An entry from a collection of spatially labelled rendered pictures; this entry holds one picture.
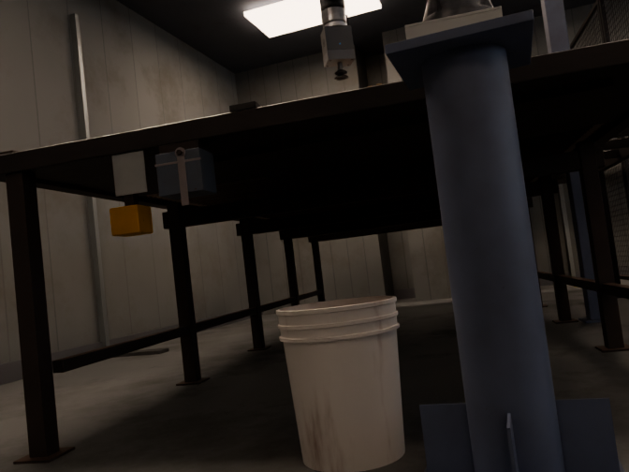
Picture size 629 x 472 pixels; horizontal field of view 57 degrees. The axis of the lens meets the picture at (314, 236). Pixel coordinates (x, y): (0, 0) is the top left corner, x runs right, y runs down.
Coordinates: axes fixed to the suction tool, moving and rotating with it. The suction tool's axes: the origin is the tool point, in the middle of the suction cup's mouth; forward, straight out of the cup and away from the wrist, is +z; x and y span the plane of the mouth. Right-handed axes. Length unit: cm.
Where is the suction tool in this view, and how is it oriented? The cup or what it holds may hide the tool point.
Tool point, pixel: (341, 78)
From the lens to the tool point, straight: 183.0
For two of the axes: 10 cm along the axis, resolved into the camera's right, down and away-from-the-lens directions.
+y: -9.8, 1.0, -1.9
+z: 1.2, 9.9, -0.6
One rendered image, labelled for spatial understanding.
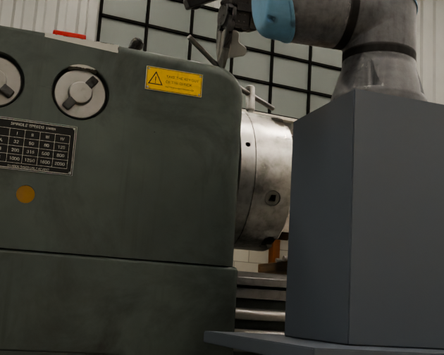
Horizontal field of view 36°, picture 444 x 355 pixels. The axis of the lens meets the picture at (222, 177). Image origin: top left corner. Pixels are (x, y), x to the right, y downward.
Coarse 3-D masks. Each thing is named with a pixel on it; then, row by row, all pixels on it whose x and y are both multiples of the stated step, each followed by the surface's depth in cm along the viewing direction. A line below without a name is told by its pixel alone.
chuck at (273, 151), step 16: (256, 128) 148; (272, 128) 150; (288, 128) 152; (256, 144) 145; (272, 144) 147; (288, 144) 148; (256, 160) 144; (272, 160) 145; (288, 160) 146; (256, 176) 143; (272, 176) 144; (288, 176) 146; (256, 192) 144; (288, 192) 146; (256, 208) 145; (272, 208) 146; (288, 208) 146; (256, 224) 147; (272, 224) 147; (240, 240) 150; (256, 240) 150
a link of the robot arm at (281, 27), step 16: (256, 0) 109; (272, 0) 102; (288, 0) 102; (304, 0) 103; (320, 0) 103; (336, 0) 104; (256, 16) 109; (272, 16) 104; (288, 16) 103; (304, 16) 103; (320, 16) 104; (336, 16) 104; (272, 32) 106; (288, 32) 105; (304, 32) 105; (320, 32) 106; (336, 32) 106
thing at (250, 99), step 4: (248, 88) 166; (252, 88) 166; (252, 92) 166; (248, 96) 165; (252, 96) 165; (248, 100) 165; (252, 100) 165; (248, 104) 165; (252, 104) 165; (248, 108) 165; (252, 108) 165; (248, 112) 165; (252, 112) 165
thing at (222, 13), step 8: (224, 0) 153; (232, 0) 154; (240, 0) 154; (248, 0) 155; (224, 8) 153; (232, 8) 152; (240, 8) 153; (248, 8) 153; (224, 16) 153; (240, 16) 154; (248, 16) 154; (224, 24) 153; (240, 24) 154; (248, 24) 155
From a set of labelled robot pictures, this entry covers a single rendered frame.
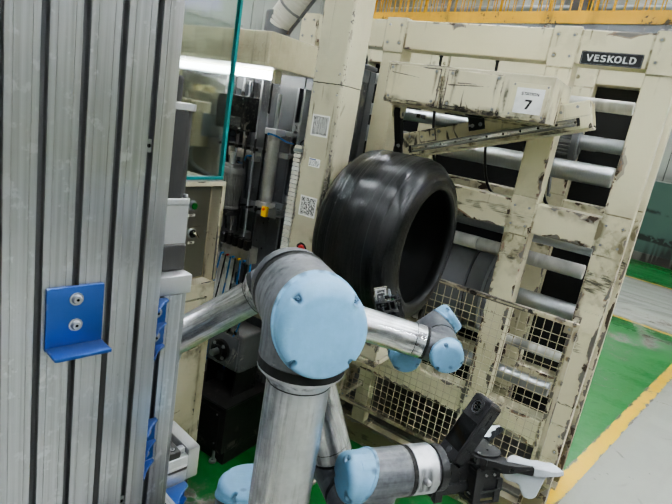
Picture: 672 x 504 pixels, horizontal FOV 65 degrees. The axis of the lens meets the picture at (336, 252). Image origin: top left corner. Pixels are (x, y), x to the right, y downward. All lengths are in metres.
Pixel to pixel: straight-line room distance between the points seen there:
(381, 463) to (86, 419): 0.44
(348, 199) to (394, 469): 0.97
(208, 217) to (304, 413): 1.34
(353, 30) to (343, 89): 0.19
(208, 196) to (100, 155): 1.20
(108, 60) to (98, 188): 0.16
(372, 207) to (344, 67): 0.53
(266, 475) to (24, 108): 0.53
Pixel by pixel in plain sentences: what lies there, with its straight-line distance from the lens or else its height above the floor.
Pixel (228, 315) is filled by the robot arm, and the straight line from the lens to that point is 1.31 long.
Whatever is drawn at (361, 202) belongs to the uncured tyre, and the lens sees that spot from 1.59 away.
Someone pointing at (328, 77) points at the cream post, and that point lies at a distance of 1.90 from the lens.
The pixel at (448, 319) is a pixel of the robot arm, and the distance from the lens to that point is 1.30.
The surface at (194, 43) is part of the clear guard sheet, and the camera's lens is 1.79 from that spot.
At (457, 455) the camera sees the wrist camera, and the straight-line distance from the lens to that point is 0.90.
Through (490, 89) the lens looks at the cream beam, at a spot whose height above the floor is 1.72.
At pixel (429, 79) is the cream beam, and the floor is 1.73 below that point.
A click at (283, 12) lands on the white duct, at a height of 1.93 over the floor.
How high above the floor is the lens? 1.55
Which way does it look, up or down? 14 degrees down
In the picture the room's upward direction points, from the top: 10 degrees clockwise
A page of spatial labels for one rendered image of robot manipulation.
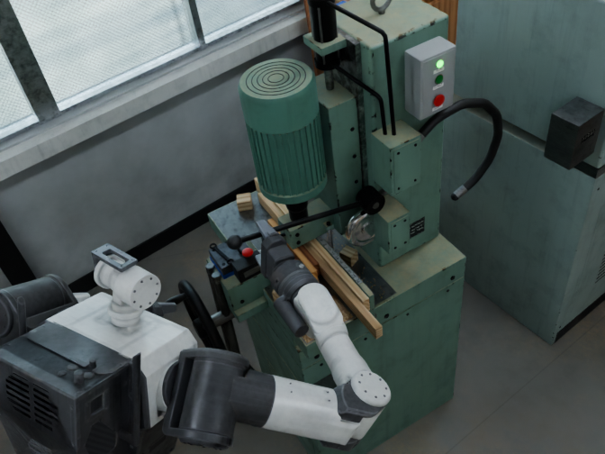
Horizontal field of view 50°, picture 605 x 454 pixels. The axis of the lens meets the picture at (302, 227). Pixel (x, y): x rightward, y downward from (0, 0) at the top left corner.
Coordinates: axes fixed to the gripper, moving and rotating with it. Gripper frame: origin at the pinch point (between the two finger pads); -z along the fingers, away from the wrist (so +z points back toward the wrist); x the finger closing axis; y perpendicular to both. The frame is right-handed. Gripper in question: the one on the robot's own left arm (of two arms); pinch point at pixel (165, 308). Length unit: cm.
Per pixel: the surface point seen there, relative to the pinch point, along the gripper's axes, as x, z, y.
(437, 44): 39, -38, 77
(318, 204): 9.9, -36.9, 31.4
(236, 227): -14.8, -27.7, 16.9
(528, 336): 13, -155, -23
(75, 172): -122, -14, 6
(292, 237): 12.1, -28.3, 23.0
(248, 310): 9.5, -20.1, 1.5
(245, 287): 9.6, -17.7, 8.3
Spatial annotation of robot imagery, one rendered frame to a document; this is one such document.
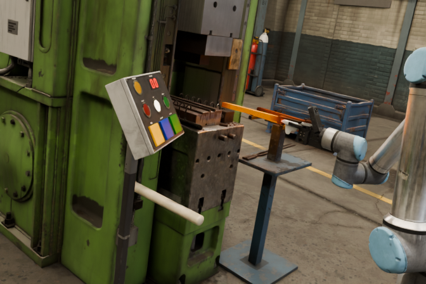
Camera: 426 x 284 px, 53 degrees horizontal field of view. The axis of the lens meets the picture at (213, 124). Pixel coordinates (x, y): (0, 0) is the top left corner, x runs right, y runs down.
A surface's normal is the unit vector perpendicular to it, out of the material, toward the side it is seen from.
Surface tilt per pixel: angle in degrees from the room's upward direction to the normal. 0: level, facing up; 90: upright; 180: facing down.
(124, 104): 90
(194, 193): 90
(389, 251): 95
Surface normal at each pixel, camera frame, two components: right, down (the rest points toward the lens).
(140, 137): -0.25, 0.19
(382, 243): -0.95, 0.03
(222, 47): 0.76, 0.25
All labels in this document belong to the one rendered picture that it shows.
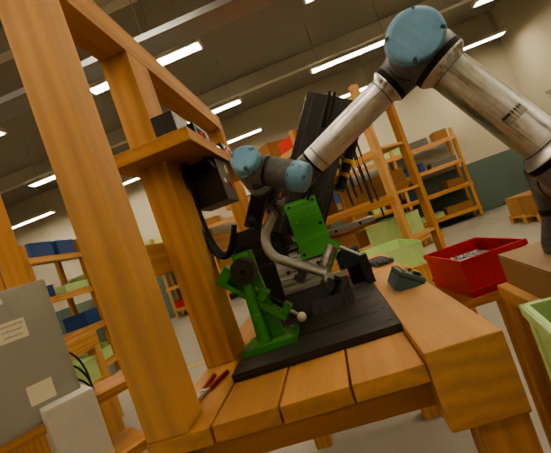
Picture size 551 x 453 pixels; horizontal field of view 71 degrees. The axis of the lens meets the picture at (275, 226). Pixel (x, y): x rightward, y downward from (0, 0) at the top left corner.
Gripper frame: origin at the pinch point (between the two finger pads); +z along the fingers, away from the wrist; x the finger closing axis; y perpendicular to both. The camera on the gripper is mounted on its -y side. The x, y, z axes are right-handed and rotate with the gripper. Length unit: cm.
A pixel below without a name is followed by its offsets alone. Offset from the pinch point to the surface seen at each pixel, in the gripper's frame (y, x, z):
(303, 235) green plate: -0.2, -8.7, 12.6
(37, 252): -88, 417, 330
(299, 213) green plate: 6.5, -4.6, 12.0
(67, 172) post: -20, 23, -56
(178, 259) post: -25.4, 16.8, -11.7
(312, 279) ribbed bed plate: -13.0, -17.0, 16.0
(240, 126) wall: 378, 462, 751
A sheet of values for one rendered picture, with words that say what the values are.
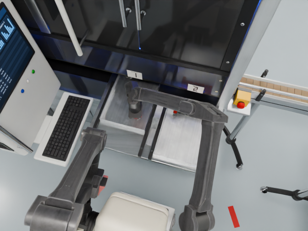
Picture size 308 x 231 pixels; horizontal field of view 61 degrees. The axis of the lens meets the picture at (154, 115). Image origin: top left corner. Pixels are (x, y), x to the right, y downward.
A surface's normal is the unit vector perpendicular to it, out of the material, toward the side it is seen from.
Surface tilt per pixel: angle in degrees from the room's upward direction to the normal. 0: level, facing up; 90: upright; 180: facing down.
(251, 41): 90
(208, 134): 57
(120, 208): 43
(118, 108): 0
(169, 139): 0
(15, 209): 0
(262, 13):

_WORK TO BE COMPLETED_
Begin at the first line of the data above and repeat each line exactly, stopping after the line containing "Picture size 629". Omit the pictures.

_SOLUTION TO THE EXERCISE_
An entry from a collection of spatially labelled rendered pictures; this entry holds one picture.
Picture size 629 x 472 pixels; horizontal field of view 57 degrees. The axis of the lens meets the picture at (314, 236). Pixel coordinates (x, y): (0, 0) is the top left corner, x runs right, y runs down.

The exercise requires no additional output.